• [Task instructions]:
Once the pictures are removed, reproduce what is left of the data below exactly.

Records contained in a dataset
====================

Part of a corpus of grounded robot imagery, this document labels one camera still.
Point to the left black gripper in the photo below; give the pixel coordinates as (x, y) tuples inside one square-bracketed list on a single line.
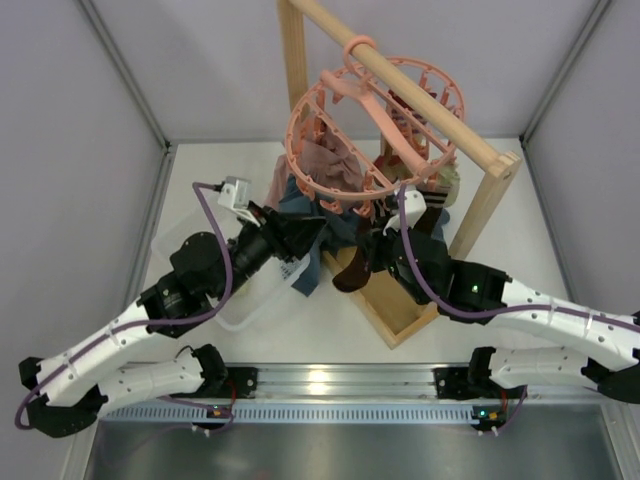
[(279, 233)]

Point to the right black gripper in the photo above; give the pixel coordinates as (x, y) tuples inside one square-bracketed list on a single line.
[(379, 245)]

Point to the brown striped sock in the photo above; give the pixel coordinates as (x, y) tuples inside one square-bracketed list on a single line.
[(357, 273), (435, 200)]

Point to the pink round clip hanger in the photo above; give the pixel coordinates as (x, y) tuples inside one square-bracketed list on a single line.
[(310, 119)]

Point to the pale green sock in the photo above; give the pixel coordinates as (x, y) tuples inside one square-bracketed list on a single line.
[(244, 289)]

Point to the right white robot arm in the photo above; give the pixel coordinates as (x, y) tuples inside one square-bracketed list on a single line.
[(587, 347)]

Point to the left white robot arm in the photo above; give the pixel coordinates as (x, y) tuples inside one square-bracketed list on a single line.
[(69, 392)]

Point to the blue cloth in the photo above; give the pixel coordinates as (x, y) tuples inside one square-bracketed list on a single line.
[(340, 231)]

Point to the pink cloth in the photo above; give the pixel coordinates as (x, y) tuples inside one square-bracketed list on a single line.
[(327, 161)]

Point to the red purple striped sock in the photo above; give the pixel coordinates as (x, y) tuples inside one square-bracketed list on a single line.
[(388, 162)]

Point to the wooden hanging rack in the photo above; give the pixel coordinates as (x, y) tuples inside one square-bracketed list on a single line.
[(365, 127)]

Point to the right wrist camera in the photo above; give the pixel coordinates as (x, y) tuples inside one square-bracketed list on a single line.
[(414, 207)]

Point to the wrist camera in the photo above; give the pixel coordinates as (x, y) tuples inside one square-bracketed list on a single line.
[(235, 197), (414, 207)]

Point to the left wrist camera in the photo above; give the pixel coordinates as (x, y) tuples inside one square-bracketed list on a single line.
[(235, 197)]

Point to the aluminium mounting rail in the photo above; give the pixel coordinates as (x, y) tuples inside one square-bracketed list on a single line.
[(350, 380)]

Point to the slotted cable duct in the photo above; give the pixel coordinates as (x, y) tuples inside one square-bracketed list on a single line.
[(312, 413)]

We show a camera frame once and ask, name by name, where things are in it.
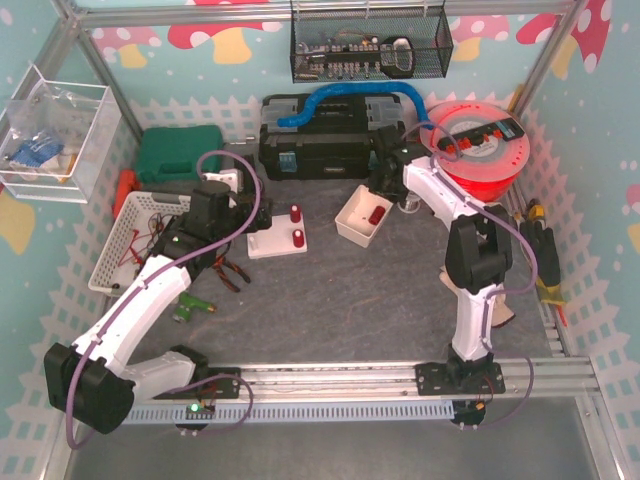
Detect white peg base plate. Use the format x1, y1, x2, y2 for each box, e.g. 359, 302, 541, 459
247, 214, 308, 260

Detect large red spring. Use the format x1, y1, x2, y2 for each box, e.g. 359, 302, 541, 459
289, 204, 302, 224

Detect white parts tray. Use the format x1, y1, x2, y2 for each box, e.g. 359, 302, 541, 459
334, 185, 393, 248

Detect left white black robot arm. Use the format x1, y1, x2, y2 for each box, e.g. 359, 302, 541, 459
44, 181, 273, 448

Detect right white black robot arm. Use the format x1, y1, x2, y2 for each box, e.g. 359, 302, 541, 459
368, 126, 513, 362

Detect orange black pliers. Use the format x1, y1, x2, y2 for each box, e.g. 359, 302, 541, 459
212, 259, 252, 294

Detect black toolbox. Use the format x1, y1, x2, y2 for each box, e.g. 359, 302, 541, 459
258, 94, 404, 181

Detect red filament spool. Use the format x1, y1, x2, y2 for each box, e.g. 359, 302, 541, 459
418, 100, 530, 202

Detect green plastic case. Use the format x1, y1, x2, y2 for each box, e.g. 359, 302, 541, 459
134, 125, 224, 184

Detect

====================

• [Exercise answer]:
Part of a corpus of grounded robot imagery, this document labels one camera still.
Point to the left black gripper in the photo below; give the pixel coordinates as (x, y) tuples inside one square-bracketed list on a single line.
[(279, 233)]

Point to the right black gripper in the photo above; give the pixel coordinates as (x, y) tuples inside one square-bracketed list on a single line.
[(379, 245)]

Point to the brown striped sock in the photo above; give the pixel coordinates as (x, y) tuples inside one square-bracketed list on a single line.
[(357, 273), (435, 200)]

Point to the pink round clip hanger in the photo above; give the pixel coordinates as (x, y) tuples inside one square-bracketed list on a single line.
[(310, 119)]

Point to the pale green sock in the photo above; give the pixel coordinates as (x, y) tuples inside one square-bracketed list on a single line.
[(244, 289)]

Point to the right white robot arm in the photo above; give the pixel coordinates as (x, y) tuples inside one square-bracketed list on a single line.
[(587, 347)]

Point to the left white robot arm in the photo above; give the pixel coordinates as (x, y) tuples inside one square-bracketed list on a single line.
[(69, 392)]

Point to the blue cloth in the photo above; give the pixel coordinates as (x, y) tuples inside one square-bracketed list on a single line.
[(340, 231)]

Point to the pink cloth in the photo above; give the pixel coordinates as (x, y) tuples inside one square-bracketed list on a single line.
[(327, 161)]

Point to the red purple striped sock in the photo above; give the pixel coordinates as (x, y) tuples inside one square-bracketed list on a single line.
[(388, 162)]

Point to the wooden hanging rack in the photo above; give the pixel coordinates as (x, y) tuples inside one square-bracketed list on a single line.
[(365, 127)]

Point to the right wrist camera in the photo above; give the pixel coordinates as (x, y) tuples inside one square-bracketed list on a single line.
[(414, 207)]

Point to the wrist camera in the photo above; give the pixel coordinates as (x, y) tuples inside one square-bracketed list on a single line.
[(235, 197), (414, 207)]

Point to the left wrist camera in the photo above; give the pixel coordinates as (x, y) tuples inside one square-bracketed list on a single line.
[(235, 197)]

Point to the aluminium mounting rail in the photo above; give the pixel coordinates as (x, y) tuples inside one square-bracketed list on a single line.
[(350, 380)]

Point to the slotted cable duct in the photo above; give the pixel coordinates as (x, y) tuples inside one square-bracketed list on a single line.
[(312, 413)]

We show a camera frame once and ask, name by name, where things are in it.
Detect white peg base plate. Use the format x1, y1, x2, y2 for each box, e.g. 359, 302, 541, 459
247, 214, 308, 260

Detect large red spring. Use the format x1, y1, x2, y2 for each box, e.g. 359, 302, 541, 459
289, 204, 302, 224

Detect white parts tray. Use the format x1, y1, x2, y2 for each box, e.g. 359, 302, 541, 459
334, 185, 393, 248

Detect left white black robot arm. Use the format x1, y1, x2, y2 for each box, e.g. 359, 302, 541, 459
44, 181, 273, 448

Detect right white black robot arm. Use the format x1, y1, x2, y2 for each box, e.g. 359, 302, 541, 459
368, 126, 513, 362

Detect orange black pliers. Use the format x1, y1, x2, y2 for each box, e.g. 359, 302, 541, 459
212, 259, 252, 294

Detect black toolbox. Use the format x1, y1, x2, y2 for each box, e.g. 359, 302, 541, 459
258, 94, 404, 181

Detect red filament spool. Use the format x1, y1, x2, y2 for each box, e.g. 359, 302, 541, 459
418, 100, 530, 202

Detect green plastic case. Use the format x1, y1, x2, y2 for each box, e.g. 359, 302, 541, 459
134, 125, 224, 184

Detect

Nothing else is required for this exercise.